WHAT IS BEING ASKED =
The entries that follow must be given again exactly, with the pictures excluded.

DATA LISTING Start Marker

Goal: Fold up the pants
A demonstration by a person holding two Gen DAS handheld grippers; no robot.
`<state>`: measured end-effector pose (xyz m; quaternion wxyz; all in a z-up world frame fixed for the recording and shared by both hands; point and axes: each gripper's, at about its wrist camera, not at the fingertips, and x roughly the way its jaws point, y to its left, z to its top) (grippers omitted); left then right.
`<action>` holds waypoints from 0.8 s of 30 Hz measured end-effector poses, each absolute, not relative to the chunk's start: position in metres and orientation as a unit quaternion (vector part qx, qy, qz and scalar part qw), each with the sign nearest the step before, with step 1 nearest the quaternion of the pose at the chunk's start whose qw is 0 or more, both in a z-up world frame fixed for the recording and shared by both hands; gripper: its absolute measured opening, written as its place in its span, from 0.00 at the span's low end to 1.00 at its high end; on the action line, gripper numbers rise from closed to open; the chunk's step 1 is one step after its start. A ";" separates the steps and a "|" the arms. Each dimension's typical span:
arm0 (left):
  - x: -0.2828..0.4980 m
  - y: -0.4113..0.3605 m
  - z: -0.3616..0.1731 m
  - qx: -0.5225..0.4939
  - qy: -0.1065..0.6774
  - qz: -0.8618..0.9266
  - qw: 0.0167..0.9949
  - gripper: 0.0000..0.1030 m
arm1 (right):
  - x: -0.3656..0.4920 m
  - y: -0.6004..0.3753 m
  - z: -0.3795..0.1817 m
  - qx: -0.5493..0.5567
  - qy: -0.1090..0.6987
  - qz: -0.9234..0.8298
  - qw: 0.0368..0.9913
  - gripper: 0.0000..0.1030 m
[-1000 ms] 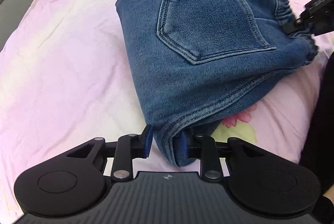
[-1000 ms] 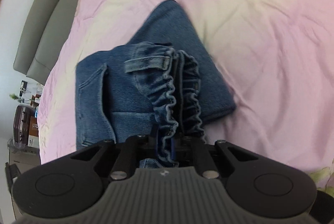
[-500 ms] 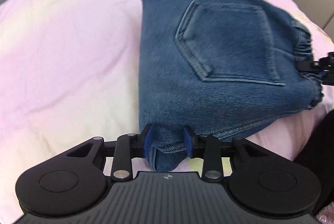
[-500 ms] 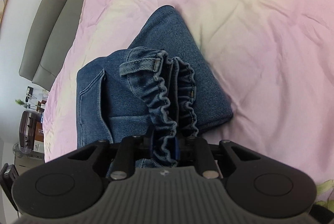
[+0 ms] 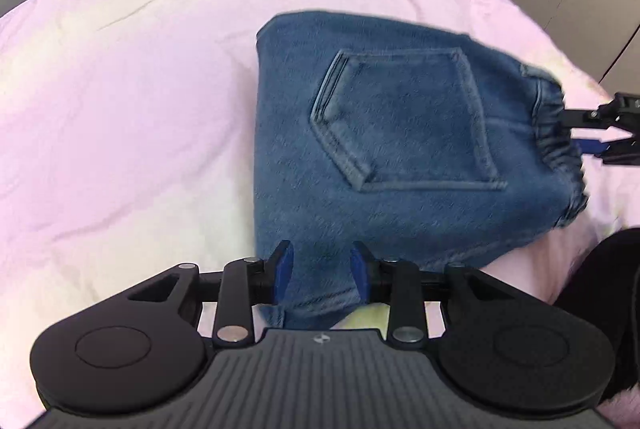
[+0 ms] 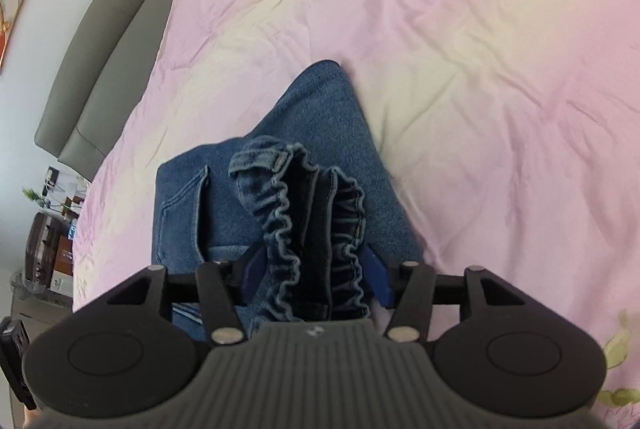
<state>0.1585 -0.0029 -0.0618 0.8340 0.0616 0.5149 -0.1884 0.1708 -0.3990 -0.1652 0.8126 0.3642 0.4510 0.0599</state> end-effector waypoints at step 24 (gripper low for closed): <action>0.196 -0.031 -0.066 0.004 0.503 -0.156 0.850 0.38 | 0.220 -0.396 -0.142 0.412 0.427 0.145 0.792 0.16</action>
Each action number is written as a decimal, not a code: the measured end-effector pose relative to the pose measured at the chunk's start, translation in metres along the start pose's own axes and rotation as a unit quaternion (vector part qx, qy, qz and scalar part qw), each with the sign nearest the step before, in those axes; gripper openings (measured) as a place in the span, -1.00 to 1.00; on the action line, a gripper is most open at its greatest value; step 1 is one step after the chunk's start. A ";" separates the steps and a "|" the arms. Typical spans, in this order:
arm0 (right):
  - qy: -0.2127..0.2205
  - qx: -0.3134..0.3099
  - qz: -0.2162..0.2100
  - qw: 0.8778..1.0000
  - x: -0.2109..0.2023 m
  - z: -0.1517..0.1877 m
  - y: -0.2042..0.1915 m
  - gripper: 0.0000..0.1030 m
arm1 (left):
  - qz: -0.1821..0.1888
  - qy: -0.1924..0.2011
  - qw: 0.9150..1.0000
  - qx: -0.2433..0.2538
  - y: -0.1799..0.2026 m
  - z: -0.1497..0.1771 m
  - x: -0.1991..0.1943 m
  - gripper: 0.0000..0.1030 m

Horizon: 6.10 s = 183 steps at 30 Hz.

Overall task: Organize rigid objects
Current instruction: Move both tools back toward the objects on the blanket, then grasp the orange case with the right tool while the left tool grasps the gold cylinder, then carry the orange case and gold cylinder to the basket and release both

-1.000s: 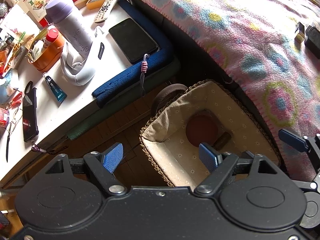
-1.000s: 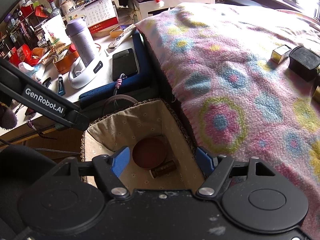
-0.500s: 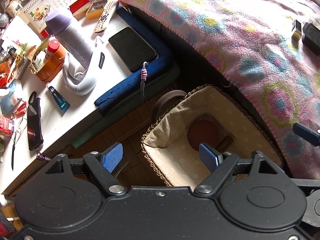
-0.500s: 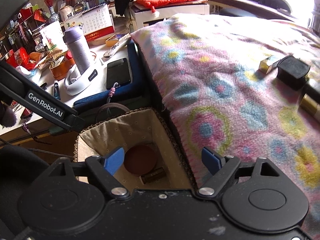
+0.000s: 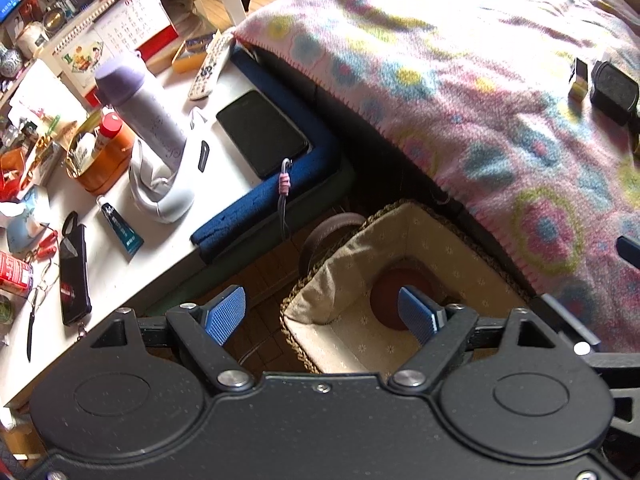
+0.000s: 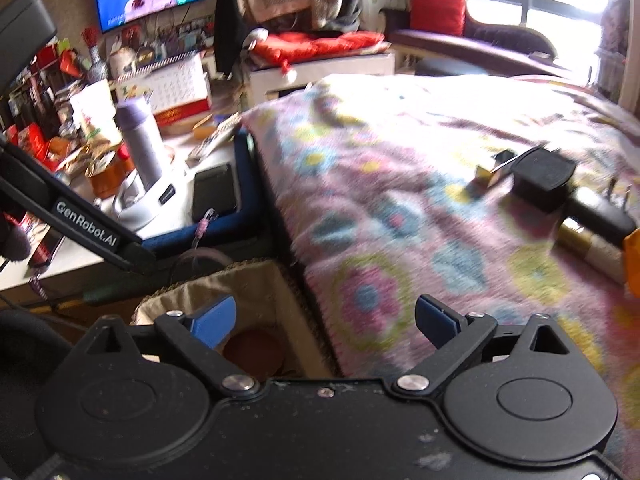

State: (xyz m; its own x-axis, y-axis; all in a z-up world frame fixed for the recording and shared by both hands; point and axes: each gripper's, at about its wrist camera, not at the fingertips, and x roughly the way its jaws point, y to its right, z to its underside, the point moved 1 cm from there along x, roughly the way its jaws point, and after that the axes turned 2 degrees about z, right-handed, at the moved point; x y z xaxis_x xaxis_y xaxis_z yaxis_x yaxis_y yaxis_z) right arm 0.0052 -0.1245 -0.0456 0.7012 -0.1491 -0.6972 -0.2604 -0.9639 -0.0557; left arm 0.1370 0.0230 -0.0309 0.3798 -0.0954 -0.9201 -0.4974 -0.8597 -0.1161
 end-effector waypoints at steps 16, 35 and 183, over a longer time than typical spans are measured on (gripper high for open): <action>0.135 0.020 0.116 0.984 -0.031 0.014 0.043 1.00 | 0.008 0.048 0.998 0.046 0.026 -0.003 -0.015 0.76; 0.130 -0.184 0.169 0.960 -0.035 0.003 0.195 0.96 | 0.007 0.049 0.995 0.085 0.072 -0.010 -0.025 0.76; -0.125 -0.030 -0.080 0.988 0.033 0.010 -0.015 0.15 | 0.045 -0.047 0.997 -0.041 -0.020 -0.001 0.010 0.57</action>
State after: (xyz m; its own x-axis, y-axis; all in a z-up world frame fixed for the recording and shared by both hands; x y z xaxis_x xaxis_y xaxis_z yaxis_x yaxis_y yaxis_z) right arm 0.0259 -0.1128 -0.0745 0.5417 0.0593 -0.8385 -0.1140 -0.9831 -0.1432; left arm 0.1515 0.0383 -0.0379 0.2602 -0.1309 -0.9566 -0.4595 -0.8882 -0.0035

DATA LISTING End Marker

RESPONSE =
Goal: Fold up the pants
A demonstration by a person holding two Gen DAS handheld grippers; no robot.
`<state>`: measured end-effector pose (xyz m; quaternion wxyz; all in a z-up world frame fixed for the recording and shared by both hands; point and axes: each gripper's, at about its wrist camera, not at the fingertips, and x roughly the way its jaws point, y to its left, z to its top) (grippers omitted); left then right.
`<action>` holds waypoints from 0.8 s of 30 Hz measured end-effector poses, each absolute, not relative to the chunk's start: position in metres and orientation as a unit quaternion (vector part qx, qy, qz and scalar part qw), each with the sign nearest the step before, with step 1 nearest the quaternion of the pose at the chunk's start whose qw is 0 or more, both in a z-up world frame fixed for the recording and shared by both hands; gripper: its absolute measured opening, written as its place in its span, from 0.00 at the span's low end to 1.00 at its high end; on the action line, gripper numbers rise from closed to open; the chunk's step 1 is one step after its start. A ";" separates the steps and a "|" the arms. Each dimension's typical span:
arm0 (left):
  - x: -0.2828..0.4980 m
  - y: -0.4113..0.3605 m
  - z: -0.3616..0.1731 m
  - qx: -0.5225..0.4939
  - qy: -0.1065..0.6774
  - qz: -0.8618..0.9266
  - qw: 0.0167..0.9949
  - gripper: 0.0000..0.1030 m
arm1 (right):
  - x: -0.3656..0.4920 m
  - y: -0.6004..0.3753 m
  - z: -0.3795..0.1817 m
  - qx: -0.5493..0.5567
  - qy: -0.1090..0.6987
  - qz: -0.9234..0.8298
  - qw: 0.0368..0.9913
  - gripper: 0.0000..0.1030 m
[-1000 ms] 
[-1000 ms] 
[-500 ms] 
[-500 ms] 
[+0 ms] 
[+0 ms] 
<state>0.1585 -0.0029 -0.0618 0.8340 0.0616 0.5149 -0.1884 0.1708 -0.3990 -0.1652 0.8126 0.3642 0.4510 0.0599</state> end-effector waypoints at step 24 (gripper low for closed): <action>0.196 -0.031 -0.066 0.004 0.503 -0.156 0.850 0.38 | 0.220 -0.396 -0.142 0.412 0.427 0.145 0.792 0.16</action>
Each action number is written as a decimal, not a code: the measured end-effector pose relative to the pose measured at the chunk's start, translation in metres along the start pose's own axes and rotation as a unit quaternion (vector part qx, qy, qz and scalar part qw), each with the sign nearest the step before, in those axes; gripper openings (measured) as a place in the span, -1.00 to 1.00; on the action line, a gripper is most open at its greatest value; step 1 is one step after the chunk's start. A ";" separates the steps and a "|" the arms. Typical spans, in this order:
arm0 (right):
  - qy: -0.2127..0.2205
  - qx: -0.3134..0.3099
  - qz: -0.2162..0.2100
  - qw: 0.8778..1.0000
  - x: -0.2109..0.2023 m
  - z: -0.1517..0.1877 m
  - y: -0.2042..0.1915 m
  - gripper: 0.0000..0.1030 m
arm1 (left):
  - qz: -0.1821..0.1888
  - qy: -0.1924..0.2011
  - qw: 0.9150..1.0000
  - qx: -0.2433..0.2538
  - y: -0.1799..0.2026 m
  - z: -0.1497..0.1771 m
  - x: -0.1991..0.1943 m
  - gripper: 0.0000..0.1030 m

Horizon: 6.10 s = 183 steps at 30 Hz.

Overall task: Organize rigid objects
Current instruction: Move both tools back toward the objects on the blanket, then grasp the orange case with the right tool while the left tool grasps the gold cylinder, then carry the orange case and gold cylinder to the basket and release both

-1.000s: 
-1.000s: 
-0.500s: 
-0.500s: 
+0.000s: 
+0.000s: 

State: (xyz m; its own x-axis, y-axis; all in a z-up world frame fixed for the recording and shared by both hands; point and axes: each gripper's, at about its wrist camera, not at the fingertips, and x roughly the way its jaws point, y to its right, z to its underside, the point moved 1 cm from there along x, roughly the way its jaws point, and after that the axes turned 2 degrees about z, right-handed, at the moved point; x y z xaxis_x xaxis_y xaxis_z yaxis_x yaxis_y yaxis_z) right arm 0.0052 -0.1245 -0.0456 0.7012 -0.1491 -0.6972 -0.2604 -0.9639 -0.0557; left arm 0.1370 0.0230 -0.0309 0.3798 -0.0954 -0.9201 -0.4974 -0.8597 -0.1161
 end-effector waypoints at steps 16, 35 and 183, over a longer time than typical spans are measured on (gripper high for open): <action>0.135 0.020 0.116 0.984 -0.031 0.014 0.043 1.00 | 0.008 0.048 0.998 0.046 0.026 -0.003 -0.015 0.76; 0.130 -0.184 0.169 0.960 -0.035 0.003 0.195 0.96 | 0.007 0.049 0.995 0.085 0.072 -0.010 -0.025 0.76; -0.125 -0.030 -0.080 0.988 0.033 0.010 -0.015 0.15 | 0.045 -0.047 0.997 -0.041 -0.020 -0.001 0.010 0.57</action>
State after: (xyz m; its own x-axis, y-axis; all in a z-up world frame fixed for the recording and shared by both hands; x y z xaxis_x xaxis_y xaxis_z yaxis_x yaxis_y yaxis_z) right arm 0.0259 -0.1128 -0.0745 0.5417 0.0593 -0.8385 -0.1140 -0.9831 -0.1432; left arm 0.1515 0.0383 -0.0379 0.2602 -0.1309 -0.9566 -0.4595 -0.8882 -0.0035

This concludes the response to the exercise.